If a special needs trust is in a state like Alabama, the trust pays it on behalf of the beneficiary, the trustee can send a letter to the IRS stating that money distributed from the trust to pay the individual beneficiary’s tax liability was only for tax purposes and not that the beneficiary ever actually came into receipt of the funds.
Using this strategy and careful advice, a thoughtful special needs planner is equipped with the tools to enact one of the following major goals:
(1) minimizing taxes,
(2) relieving the individual beneficiary of having to personally pay income tax that is due, and
(3) preserving all eligibility for government benefits while also having the trust pay for the individual beneficiary’s income tax liability.
Special Opportunities to Save on Taxes for Inherited IRAs
In 2019, Congress dramatically changed the law regarding the taxation of inherited retirement accounts.
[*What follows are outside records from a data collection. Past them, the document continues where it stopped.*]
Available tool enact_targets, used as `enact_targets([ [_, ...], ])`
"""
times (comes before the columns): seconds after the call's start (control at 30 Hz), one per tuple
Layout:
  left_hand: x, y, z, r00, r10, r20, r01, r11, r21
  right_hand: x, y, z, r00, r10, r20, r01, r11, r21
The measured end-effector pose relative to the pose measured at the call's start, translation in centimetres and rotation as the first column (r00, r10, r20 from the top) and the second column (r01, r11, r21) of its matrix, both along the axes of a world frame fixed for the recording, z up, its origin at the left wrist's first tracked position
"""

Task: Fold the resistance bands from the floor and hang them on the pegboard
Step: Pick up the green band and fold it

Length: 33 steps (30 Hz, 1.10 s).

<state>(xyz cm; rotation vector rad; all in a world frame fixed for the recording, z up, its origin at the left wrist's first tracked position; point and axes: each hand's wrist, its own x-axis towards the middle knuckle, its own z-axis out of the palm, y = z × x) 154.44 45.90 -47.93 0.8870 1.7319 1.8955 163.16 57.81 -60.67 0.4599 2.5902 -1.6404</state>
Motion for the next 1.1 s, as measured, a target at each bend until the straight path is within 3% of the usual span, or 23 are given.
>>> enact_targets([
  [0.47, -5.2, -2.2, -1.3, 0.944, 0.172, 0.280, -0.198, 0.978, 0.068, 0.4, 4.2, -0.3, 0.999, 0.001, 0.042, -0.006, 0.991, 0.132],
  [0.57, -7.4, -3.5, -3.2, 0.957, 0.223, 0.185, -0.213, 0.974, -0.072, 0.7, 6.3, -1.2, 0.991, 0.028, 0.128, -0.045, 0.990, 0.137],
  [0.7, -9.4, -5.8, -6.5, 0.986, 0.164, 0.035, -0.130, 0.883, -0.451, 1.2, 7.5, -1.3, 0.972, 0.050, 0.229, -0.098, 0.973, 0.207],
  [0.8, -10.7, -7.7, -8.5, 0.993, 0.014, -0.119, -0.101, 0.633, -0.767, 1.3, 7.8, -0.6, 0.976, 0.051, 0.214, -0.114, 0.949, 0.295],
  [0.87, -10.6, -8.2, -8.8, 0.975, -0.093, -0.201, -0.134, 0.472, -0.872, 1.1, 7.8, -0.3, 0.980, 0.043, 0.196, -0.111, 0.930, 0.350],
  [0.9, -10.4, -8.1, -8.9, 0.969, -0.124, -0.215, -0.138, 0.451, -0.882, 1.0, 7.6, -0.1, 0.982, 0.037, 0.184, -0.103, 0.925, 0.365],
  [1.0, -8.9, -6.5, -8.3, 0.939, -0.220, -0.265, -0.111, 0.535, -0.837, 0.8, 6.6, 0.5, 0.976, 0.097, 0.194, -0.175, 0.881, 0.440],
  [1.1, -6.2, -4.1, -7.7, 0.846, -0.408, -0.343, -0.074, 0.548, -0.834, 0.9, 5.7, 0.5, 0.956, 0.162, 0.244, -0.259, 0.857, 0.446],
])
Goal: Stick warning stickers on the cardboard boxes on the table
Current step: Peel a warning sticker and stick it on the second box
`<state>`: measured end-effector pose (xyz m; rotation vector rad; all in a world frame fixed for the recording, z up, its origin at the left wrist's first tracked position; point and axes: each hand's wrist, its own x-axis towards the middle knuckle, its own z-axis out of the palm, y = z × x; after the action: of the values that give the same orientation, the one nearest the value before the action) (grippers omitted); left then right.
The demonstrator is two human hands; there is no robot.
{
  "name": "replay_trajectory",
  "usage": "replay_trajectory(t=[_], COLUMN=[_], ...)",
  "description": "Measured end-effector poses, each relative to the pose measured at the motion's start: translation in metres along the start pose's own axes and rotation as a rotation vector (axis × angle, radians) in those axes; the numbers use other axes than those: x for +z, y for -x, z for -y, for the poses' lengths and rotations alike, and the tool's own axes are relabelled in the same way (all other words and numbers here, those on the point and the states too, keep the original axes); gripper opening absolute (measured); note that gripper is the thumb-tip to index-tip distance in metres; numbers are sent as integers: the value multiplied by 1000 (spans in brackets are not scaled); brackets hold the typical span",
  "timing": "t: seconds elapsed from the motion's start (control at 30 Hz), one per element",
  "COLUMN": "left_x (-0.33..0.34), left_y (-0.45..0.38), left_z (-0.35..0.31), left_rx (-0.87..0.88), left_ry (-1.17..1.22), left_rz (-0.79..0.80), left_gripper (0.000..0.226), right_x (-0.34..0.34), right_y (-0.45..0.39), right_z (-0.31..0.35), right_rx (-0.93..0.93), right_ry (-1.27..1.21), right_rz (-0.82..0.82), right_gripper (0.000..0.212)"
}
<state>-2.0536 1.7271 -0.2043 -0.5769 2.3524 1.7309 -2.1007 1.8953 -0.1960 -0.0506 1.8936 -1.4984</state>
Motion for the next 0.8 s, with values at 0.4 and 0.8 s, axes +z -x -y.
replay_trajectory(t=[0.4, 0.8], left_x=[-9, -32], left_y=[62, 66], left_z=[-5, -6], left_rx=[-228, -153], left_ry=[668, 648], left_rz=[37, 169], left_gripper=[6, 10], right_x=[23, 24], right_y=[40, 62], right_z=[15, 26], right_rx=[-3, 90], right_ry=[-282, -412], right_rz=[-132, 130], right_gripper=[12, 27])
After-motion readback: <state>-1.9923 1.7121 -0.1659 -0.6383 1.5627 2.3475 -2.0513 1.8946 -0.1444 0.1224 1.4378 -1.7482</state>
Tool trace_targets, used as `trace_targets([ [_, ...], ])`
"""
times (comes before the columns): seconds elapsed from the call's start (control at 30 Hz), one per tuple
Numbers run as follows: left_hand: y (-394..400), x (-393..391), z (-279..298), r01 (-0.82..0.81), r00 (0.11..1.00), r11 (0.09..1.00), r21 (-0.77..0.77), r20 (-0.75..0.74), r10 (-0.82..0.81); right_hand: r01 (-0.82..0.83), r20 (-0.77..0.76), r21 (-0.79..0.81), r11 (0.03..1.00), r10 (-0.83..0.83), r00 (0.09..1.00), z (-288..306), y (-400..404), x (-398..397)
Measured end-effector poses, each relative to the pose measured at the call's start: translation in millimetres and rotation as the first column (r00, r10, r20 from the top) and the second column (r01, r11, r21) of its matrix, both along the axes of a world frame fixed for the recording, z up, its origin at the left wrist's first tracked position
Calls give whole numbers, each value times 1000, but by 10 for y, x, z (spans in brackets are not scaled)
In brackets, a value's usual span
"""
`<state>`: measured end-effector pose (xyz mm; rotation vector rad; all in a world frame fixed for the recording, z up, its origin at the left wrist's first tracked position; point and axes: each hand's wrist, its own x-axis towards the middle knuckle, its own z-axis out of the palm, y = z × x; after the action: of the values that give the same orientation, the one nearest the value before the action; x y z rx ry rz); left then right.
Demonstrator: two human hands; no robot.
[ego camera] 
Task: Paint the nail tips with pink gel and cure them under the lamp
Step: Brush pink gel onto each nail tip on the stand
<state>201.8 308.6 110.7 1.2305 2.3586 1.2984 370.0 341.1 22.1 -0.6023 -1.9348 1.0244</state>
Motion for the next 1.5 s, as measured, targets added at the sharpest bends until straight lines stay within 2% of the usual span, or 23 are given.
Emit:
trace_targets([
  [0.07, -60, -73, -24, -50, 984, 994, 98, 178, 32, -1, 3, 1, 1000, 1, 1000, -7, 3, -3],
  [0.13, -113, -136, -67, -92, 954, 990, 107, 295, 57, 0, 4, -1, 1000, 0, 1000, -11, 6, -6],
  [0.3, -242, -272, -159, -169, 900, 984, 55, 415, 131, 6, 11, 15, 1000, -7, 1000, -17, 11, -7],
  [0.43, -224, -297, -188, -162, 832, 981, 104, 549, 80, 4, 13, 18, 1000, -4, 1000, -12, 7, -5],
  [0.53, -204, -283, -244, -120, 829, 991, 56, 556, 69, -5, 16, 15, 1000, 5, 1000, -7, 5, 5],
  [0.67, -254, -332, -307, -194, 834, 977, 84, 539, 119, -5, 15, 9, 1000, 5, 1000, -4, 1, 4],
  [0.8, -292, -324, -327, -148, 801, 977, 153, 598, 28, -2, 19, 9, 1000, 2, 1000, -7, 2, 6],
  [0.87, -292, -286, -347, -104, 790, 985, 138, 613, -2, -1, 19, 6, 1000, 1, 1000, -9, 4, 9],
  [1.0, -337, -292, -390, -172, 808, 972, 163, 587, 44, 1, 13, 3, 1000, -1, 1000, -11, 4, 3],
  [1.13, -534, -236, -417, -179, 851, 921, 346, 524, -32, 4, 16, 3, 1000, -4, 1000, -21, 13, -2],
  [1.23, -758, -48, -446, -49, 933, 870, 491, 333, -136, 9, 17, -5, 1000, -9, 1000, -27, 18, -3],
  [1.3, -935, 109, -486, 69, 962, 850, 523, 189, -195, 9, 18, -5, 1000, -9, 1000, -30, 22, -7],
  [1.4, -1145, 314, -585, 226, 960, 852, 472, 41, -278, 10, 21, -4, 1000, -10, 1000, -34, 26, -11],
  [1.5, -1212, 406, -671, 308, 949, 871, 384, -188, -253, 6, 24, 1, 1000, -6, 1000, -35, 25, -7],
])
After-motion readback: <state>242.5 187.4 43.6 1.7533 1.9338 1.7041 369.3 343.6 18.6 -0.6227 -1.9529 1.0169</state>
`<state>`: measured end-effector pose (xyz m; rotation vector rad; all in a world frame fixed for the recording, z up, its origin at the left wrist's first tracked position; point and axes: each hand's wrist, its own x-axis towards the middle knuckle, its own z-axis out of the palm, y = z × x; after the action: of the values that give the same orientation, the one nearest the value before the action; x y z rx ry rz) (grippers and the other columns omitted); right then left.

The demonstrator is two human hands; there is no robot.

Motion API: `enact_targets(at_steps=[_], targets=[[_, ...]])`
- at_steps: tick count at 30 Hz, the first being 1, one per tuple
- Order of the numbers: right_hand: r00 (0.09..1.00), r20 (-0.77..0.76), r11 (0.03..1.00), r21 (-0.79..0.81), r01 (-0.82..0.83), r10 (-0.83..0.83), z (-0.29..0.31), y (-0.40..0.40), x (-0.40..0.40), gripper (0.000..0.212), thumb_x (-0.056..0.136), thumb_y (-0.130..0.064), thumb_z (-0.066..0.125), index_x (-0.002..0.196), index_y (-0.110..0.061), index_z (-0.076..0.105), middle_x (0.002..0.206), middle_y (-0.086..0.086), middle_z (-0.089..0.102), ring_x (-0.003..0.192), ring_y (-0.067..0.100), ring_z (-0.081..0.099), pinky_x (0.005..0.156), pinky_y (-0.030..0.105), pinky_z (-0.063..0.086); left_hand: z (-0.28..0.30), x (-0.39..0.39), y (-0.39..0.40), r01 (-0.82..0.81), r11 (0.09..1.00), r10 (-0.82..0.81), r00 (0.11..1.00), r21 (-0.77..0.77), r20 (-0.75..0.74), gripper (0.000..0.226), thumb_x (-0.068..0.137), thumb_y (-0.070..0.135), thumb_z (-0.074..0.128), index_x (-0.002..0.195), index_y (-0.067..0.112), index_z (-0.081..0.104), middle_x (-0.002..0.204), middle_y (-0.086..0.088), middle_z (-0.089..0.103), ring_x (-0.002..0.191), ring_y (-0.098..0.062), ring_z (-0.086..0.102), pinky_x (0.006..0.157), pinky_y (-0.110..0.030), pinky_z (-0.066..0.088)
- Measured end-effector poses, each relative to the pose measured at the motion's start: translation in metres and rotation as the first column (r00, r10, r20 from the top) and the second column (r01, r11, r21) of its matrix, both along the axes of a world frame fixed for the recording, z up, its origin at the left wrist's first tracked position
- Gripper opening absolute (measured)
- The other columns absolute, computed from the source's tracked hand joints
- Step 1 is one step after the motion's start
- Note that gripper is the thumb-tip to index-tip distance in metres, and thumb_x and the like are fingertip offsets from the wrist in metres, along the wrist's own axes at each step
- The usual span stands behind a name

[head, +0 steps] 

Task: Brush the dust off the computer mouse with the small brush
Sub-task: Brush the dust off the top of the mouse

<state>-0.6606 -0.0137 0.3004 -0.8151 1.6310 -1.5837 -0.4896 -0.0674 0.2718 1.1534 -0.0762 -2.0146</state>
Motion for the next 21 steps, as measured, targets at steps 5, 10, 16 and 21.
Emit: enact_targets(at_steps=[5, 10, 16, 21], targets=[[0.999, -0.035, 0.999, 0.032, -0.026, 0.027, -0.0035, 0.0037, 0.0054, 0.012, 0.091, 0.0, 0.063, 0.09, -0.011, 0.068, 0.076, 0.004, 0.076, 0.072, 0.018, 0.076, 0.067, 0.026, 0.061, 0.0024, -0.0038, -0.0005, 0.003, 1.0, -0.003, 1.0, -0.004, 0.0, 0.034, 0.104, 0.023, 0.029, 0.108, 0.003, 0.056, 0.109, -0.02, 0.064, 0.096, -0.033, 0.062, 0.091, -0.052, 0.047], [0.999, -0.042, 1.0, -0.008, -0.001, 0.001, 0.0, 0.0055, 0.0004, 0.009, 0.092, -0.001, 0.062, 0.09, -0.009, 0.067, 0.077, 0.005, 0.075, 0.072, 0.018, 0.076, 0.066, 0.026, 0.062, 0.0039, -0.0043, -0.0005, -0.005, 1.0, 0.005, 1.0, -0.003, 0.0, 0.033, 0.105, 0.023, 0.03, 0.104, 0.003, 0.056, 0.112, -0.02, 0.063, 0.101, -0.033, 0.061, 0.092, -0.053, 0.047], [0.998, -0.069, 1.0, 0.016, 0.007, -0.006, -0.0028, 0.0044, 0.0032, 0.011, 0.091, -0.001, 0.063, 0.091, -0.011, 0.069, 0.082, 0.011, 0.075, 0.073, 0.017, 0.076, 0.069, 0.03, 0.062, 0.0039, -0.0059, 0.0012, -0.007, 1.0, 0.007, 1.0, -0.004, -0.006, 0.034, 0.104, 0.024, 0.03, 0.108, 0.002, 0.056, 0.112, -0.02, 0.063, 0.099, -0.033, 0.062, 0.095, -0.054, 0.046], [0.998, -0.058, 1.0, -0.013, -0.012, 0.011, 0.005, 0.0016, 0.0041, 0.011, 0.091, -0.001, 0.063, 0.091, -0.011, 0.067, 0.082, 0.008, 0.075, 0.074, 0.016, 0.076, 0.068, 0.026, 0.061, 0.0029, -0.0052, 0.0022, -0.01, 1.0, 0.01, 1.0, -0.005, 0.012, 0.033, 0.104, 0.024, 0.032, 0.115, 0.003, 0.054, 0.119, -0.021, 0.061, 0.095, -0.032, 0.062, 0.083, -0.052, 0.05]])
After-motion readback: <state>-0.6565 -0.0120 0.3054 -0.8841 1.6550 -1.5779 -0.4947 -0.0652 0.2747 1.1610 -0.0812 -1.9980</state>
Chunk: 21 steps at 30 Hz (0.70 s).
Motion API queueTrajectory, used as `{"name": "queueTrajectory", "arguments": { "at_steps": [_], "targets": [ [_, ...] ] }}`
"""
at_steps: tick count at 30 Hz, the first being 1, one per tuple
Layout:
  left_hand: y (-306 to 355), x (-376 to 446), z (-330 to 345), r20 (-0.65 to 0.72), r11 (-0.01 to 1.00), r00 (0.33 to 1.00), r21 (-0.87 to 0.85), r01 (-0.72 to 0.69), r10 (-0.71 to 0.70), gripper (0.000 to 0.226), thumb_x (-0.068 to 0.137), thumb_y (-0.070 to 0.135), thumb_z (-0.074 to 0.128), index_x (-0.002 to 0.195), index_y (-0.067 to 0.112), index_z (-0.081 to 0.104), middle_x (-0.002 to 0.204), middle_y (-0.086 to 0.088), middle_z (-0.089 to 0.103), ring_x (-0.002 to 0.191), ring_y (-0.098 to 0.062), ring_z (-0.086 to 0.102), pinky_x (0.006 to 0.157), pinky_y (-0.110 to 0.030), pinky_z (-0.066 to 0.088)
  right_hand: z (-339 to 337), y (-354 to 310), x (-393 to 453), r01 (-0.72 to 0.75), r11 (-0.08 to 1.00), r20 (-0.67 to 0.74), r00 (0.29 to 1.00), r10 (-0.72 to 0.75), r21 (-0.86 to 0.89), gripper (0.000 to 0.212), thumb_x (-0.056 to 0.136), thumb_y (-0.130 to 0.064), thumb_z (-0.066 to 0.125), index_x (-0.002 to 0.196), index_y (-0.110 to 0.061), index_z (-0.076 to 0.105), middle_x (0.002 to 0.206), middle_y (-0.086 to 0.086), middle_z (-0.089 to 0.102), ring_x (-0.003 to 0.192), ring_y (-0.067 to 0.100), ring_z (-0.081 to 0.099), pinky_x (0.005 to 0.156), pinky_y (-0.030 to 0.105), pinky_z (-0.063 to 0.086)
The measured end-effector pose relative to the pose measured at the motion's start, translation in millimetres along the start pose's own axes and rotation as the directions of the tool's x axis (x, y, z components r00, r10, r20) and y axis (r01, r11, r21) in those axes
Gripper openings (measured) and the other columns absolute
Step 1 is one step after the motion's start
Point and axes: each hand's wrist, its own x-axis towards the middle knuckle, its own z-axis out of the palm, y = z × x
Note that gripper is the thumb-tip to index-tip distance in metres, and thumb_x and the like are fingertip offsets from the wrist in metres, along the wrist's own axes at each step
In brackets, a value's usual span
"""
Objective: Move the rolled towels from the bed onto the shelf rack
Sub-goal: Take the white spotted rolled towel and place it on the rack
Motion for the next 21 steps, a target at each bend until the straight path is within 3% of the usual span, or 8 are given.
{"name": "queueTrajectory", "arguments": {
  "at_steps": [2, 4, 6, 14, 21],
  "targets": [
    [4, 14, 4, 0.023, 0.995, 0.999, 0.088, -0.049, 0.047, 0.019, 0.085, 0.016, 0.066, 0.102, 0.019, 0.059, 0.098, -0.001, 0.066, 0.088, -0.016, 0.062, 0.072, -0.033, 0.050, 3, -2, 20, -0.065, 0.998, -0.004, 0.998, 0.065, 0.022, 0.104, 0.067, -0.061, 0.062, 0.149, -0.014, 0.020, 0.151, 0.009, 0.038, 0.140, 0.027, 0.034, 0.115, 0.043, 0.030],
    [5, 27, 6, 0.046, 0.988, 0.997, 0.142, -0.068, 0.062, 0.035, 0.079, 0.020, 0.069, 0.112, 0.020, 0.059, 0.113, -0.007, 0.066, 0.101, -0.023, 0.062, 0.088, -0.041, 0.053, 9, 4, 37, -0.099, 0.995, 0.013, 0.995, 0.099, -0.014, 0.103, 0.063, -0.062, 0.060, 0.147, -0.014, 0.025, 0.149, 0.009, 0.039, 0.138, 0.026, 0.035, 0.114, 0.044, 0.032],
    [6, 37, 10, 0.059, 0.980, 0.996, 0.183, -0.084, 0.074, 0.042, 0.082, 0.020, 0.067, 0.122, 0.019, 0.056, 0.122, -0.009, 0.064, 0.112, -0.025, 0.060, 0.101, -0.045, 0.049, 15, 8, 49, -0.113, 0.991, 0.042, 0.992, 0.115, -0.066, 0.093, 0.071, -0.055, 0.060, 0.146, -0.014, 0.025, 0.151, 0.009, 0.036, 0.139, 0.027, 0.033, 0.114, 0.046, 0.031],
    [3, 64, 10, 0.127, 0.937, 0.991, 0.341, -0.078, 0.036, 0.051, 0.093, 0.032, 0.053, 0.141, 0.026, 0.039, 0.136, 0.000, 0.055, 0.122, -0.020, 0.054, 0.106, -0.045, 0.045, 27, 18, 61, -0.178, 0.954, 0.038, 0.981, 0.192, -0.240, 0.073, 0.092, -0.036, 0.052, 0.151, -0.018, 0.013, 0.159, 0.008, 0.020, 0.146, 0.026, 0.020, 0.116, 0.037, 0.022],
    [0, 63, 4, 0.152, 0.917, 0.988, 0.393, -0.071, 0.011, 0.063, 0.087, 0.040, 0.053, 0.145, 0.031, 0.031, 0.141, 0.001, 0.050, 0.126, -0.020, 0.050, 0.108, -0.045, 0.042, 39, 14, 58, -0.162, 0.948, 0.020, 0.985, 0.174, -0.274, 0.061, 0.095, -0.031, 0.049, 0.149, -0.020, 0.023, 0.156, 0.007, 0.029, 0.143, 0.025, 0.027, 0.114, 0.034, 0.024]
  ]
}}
Before 2019, anyone who inherited an account benefitted from what was often referred to as the “income over life” approach. They could withdraw less, and still cumulatively use the account over their entire life expectancy. These rules enabled individuals who inherited an IRA to invest in more surviving beneficiaries before distributing any amount, often spreading the income tax from the account out over 30 years, allowing the maximum amount saved and benefiting from the entire time horizon.
But in 2019 Congress eliminated most of these account tax benefits for a beneficiary who inherited an IRA and declared a new requirement: the deceased account owner’s spouse has to now withdraw the income account up to 10 years. While this might not affect most beneficiaries receiving child accounts, it often dramatically reduces the benefit of investing in a special needs trust for a special needs spouse. A chain of other interests such as accounts during the years in their life in which they are that those monies, and thus subjected to the highest income tax rates, which exacerbates the negative effect of the SECURE Act’s requirement that beneficiaries withdraw all of the funds in the account within 10 years.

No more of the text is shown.